The company was listed on the London Stock Exchange until it was acquired by Primary Health Properties in August 2025.

==History==
The business was launched as The Medical Property Investment Fund in 2003 and became listed on the London Stock Exchange in that year. The name was changed to Assura Group in 2006. In 2008 the company bought new premises for expansion in Halton. Assura sold its Assura Medical division to Virgin Group in 2010, which rebranded it as Virgin Care.

It acquired AH Medical, another primary healthcare business, in 2011. It named Graham Roberts, a former finance director of British Land Company, as chief cxecutive in March 2012. In June 2012 it decided to convert to Real Estate Investment Trust (REIT) status.

The company was the subject of an initial public offering on the London Stock Exchange in January 2015.

In July 2016, Assura announced that its chief executive Graham Roberts had died of cancer. The company appointed its financial director, Jonathan Murphy, as its interim chief executive and he was confirmed on a permanent basis in February 2017.

At the beginning of 2021, the company acquired Apollo Capital Projects, increasing its pipeline by an initial eight schemes and expanding the company's offering to the NHS.

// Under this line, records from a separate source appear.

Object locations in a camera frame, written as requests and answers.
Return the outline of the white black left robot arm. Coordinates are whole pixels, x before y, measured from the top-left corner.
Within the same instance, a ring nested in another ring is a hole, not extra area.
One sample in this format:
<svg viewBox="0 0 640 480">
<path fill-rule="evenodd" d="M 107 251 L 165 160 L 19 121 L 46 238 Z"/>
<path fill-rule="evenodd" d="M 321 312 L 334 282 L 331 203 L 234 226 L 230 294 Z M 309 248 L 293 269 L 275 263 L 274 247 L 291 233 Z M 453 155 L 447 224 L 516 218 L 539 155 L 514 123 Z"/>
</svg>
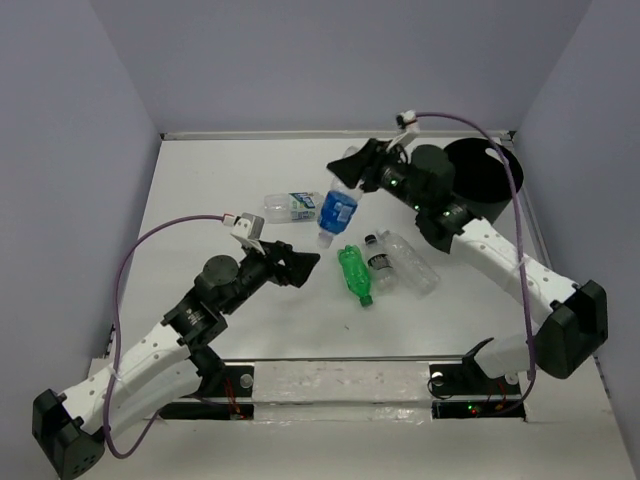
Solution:
<svg viewBox="0 0 640 480">
<path fill-rule="evenodd" d="M 215 392 L 225 365 L 210 344 L 227 316 L 266 283 L 302 287 L 320 260 L 281 241 L 243 251 L 241 261 L 210 258 L 186 295 L 121 357 L 73 387 L 34 399 L 32 434 L 59 478 L 85 474 L 108 439 L 173 400 Z"/>
</svg>

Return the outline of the blue label water bottle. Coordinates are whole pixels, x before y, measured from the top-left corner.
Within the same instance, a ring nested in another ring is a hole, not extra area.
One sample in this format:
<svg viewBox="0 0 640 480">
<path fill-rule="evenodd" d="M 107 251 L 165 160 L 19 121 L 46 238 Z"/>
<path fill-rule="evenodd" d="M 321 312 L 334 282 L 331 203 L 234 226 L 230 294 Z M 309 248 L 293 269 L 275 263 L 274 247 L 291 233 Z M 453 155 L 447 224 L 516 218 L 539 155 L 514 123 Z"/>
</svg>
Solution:
<svg viewBox="0 0 640 480">
<path fill-rule="evenodd" d="M 351 189 L 333 176 L 317 220 L 317 245 L 321 249 L 328 249 L 334 238 L 346 230 L 363 195 L 359 186 Z"/>
</svg>

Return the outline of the large clear plastic bottle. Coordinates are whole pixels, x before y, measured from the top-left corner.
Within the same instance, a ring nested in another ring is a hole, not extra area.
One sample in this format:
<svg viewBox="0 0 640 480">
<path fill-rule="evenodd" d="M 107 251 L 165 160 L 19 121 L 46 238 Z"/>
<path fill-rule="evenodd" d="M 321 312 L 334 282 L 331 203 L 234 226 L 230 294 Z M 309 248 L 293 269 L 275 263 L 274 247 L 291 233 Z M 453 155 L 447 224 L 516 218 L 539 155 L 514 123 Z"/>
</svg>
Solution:
<svg viewBox="0 0 640 480">
<path fill-rule="evenodd" d="M 406 239 L 388 229 L 376 234 L 399 277 L 417 297 L 436 289 L 440 277 Z"/>
</svg>

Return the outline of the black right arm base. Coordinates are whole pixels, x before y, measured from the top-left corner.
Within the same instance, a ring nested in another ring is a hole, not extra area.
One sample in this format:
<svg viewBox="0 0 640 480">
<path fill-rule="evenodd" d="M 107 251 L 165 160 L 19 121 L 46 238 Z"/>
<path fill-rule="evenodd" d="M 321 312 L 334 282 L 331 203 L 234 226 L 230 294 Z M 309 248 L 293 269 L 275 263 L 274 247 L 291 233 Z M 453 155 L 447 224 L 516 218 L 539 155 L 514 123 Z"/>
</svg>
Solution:
<svg viewBox="0 0 640 480">
<path fill-rule="evenodd" d="M 434 420 L 526 419 L 525 408 L 519 404 L 519 385 L 509 384 L 504 378 L 489 379 L 482 372 L 468 377 L 461 363 L 430 365 L 427 389 Z"/>
</svg>

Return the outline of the black cap clear bottle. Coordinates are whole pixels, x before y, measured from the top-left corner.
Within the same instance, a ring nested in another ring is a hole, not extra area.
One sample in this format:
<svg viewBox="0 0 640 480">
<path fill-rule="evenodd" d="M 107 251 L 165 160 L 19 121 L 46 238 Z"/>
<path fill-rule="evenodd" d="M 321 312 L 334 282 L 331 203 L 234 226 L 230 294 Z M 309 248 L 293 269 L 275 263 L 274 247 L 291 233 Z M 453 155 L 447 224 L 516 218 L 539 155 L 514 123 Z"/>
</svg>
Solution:
<svg viewBox="0 0 640 480">
<path fill-rule="evenodd" d="M 372 282 L 380 292 L 390 292 L 398 284 L 398 276 L 381 242 L 374 234 L 364 238 L 364 256 Z"/>
</svg>

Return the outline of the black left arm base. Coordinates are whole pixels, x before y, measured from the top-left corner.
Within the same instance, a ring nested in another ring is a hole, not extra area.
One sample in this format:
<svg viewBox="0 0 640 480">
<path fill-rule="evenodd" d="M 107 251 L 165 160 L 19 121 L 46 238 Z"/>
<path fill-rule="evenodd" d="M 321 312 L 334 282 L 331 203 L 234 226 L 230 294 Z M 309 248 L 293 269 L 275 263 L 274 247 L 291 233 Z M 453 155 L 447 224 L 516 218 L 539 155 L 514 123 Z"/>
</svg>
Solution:
<svg viewBox="0 0 640 480">
<path fill-rule="evenodd" d="M 221 380 L 206 393 L 196 393 L 162 407 L 163 420 L 249 421 L 254 419 L 255 366 L 227 363 Z"/>
</svg>

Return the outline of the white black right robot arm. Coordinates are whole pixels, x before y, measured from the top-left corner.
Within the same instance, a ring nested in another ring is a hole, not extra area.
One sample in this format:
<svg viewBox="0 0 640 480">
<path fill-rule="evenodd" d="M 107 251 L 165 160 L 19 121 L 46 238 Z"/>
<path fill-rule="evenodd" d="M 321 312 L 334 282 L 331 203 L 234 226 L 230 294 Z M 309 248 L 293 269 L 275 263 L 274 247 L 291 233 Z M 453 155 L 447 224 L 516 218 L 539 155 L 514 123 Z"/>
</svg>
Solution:
<svg viewBox="0 0 640 480">
<path fill-rule="evenodd" d="M 429 245 L 471 265 L 523 306 L 524 334 L 490 338 L 471 350 L 460 368 L 468 390 L 482 392 L 496 378 L 536 369 L 566 379 L 606 341 L 604 288 L 593 280 L 579 285 L 555 273 L 458 202 L 455 166 L 445 150 L 421 145 L 406 154 L 392 142 L 370 139 L 327 169 L 348 188 L 366 193 L 382 189 L 412 207 Z"/>
</svg>

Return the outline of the green white label clear bottle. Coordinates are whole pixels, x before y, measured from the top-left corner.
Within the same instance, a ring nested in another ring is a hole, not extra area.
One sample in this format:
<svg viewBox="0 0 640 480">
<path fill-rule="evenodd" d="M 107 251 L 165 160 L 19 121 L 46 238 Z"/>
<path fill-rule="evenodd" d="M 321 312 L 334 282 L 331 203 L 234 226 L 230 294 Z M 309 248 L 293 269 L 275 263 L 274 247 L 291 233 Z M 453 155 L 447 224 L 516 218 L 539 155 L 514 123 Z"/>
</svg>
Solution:
<svg viewBox="0 0 640 480">
<path fill-rule="evenodd" d="M 264 197 L 264 214 L 274 224 L 315 221 L 323 202 L 315 191 L 271 194 Z"/>
</svg>

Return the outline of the green plastic bottle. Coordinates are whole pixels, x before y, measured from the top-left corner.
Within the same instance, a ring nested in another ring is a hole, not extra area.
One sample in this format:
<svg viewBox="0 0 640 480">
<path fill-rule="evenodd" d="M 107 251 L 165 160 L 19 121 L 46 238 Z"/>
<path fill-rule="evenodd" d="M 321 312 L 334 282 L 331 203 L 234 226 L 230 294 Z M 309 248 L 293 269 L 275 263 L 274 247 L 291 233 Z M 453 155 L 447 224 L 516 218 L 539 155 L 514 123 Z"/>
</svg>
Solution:
<svg viewBox="0 0 640 480">
<path fill-rule="evenodd" d="M 371 306 L 372 281 L 360 249 L 356 245 L 346 245 L 338 251 L 337 258 L 348 290 L 362 307 Z"/>
</svg>

In April 2025, the company's board initially agreed an acquisition offer by private capital investors KKR & Co. and Stonepeak of £1.6 billion. On June 11, a month after receiving a competing bid from Primary Health Properties (PHP) of £1.68 billion, KKR and Stonepeak made a final offer of £1.7 billion which was initially recommended by the Assura's board.

When shareholders pressed and the firm recommended PHP's offer, the deal was subject to regulatory and shareholder approval. After the deal was approved by Assura shareholders on 12 August 2025, PHP confirmed that its offer had gone unconditional with 62.93% acceptance on 15 August 2025.

==Operations==
The business invests in and develops primary care buildings in the UK. As of March 2024, the company's portfolio stood at 614 primary care medical centres.

As an NHS partner the company accommodates NHS services within communities including, general practice, diagnostic and treatment services (including x-ray), renal dialysis, MSK physiotherapy, dentistry, acute consultant clinics and other community and social prescribing services.